しかししかし、災い転じて福となすがごとく、現代においてはいい意味で『ヤバい』と使われるようになっているんですねーこれ。
つまり、花子さんに言葉に対するベストアンサーはというと――
「それほどでも///」
「褒めてないわよ。なんなのよ今の間は」
――そんなやりとりがありつつ、僕らは時間が過ぎるのを待ちました。
コピー赤マントが死んでからも世界が赤いままなのは不気味でしたが、少なくとも赤マントは外からの呼びかけがなければトイレの個室の外に出ることはないはず。もしも白雪さんがそのことを察していたとしたら、おそらく安全な今のうちに僕らがいるトイレに駆け込んでくる線もあったのですが……白雪さんに動きはまだないようです。
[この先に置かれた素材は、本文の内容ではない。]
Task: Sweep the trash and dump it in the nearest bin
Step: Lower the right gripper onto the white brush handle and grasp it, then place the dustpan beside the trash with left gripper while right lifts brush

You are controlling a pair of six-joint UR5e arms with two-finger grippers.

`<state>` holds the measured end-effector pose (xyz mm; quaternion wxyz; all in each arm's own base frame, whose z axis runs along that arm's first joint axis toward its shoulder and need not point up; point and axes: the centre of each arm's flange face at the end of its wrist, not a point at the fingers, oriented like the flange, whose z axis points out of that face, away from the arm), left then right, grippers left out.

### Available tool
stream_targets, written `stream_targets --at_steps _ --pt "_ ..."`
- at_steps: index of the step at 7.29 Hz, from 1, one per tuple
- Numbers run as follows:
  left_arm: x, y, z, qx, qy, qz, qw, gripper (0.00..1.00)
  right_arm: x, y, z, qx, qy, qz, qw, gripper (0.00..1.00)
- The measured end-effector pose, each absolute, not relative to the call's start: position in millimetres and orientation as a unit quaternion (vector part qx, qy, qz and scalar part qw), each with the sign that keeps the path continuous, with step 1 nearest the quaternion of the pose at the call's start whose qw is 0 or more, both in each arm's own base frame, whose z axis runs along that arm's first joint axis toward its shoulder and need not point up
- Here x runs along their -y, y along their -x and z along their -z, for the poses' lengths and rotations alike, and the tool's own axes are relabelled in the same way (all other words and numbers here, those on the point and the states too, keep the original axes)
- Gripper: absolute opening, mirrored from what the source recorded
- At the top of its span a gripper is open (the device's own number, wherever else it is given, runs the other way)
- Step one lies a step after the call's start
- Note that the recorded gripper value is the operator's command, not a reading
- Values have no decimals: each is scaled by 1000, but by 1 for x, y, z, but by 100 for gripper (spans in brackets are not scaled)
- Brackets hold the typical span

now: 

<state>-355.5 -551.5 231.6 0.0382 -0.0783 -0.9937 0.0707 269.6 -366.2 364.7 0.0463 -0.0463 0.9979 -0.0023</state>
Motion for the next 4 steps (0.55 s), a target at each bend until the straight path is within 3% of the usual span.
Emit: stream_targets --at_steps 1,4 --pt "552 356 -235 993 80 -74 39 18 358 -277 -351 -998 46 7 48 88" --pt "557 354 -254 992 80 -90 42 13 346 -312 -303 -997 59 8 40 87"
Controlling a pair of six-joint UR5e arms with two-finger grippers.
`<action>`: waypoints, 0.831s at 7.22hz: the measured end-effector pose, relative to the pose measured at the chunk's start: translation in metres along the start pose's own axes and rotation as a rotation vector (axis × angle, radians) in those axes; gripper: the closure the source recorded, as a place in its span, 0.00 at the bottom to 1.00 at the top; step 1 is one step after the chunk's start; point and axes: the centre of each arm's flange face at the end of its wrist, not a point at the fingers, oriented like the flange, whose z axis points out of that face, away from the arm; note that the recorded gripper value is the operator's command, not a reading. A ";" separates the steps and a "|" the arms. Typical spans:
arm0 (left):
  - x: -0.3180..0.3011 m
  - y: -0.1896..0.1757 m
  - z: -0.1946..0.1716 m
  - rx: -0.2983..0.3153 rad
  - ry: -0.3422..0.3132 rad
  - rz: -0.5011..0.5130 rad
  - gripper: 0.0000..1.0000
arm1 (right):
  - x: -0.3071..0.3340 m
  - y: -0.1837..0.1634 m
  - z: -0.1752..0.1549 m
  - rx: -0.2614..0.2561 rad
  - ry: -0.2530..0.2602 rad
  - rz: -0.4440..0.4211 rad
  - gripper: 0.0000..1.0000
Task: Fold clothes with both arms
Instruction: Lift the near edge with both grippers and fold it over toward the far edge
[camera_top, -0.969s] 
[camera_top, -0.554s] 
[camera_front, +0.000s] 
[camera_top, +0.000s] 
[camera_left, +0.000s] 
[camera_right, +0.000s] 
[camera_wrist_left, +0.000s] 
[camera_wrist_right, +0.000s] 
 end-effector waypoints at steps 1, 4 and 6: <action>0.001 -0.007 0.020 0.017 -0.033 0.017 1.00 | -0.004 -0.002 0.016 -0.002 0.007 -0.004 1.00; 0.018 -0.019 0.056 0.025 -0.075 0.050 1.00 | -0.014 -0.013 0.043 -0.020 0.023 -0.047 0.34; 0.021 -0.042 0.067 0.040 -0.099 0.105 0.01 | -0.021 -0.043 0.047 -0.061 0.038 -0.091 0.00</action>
「ねえ」花子さんが僕の腕を掴んで言います。「迎えに行かないの?」
花子さんの心配そうな言葉を聞いても、僕は何も言えませんでした。
考えていたんです。
どうすれば、オリジナルの赤マントを確実に仕留められるかについて。
ところで、僕は咀嚼音系のASMRの何がいいのかさっぱり分からない人間だったのですが、つい先ほど仕留めた赤マントの赤マント(そのままの意味)をシャワシャワ貪っているカナハ様を眺めていると、案外悪くないなと思えてきます。狂気的な絵面に目をつぶれば。
そんな僕の視線に気がついたのか、カナハ様の白目にぐりんと赤い瞳が戻ってきました。やはり瞳がある方が可愛らしいです。
「ねえご主人、もしかして白雪、ボクたちの声が聞こえないんじゃないかな。いくら耳が良くたって、死体の山に隠れていたらさ」
その言葉を聞いて、僕はうなずきます。よくぞおっしゃってくれました、カナハ様。
「それもそうですね。では、こちらから迎えに行きましょうか」
トイレの個室の境界を踏み越えたその時、ありえないことが起きました。
《【選択の赤と青】》
《【青】》
僕の視界が青く染まったのです。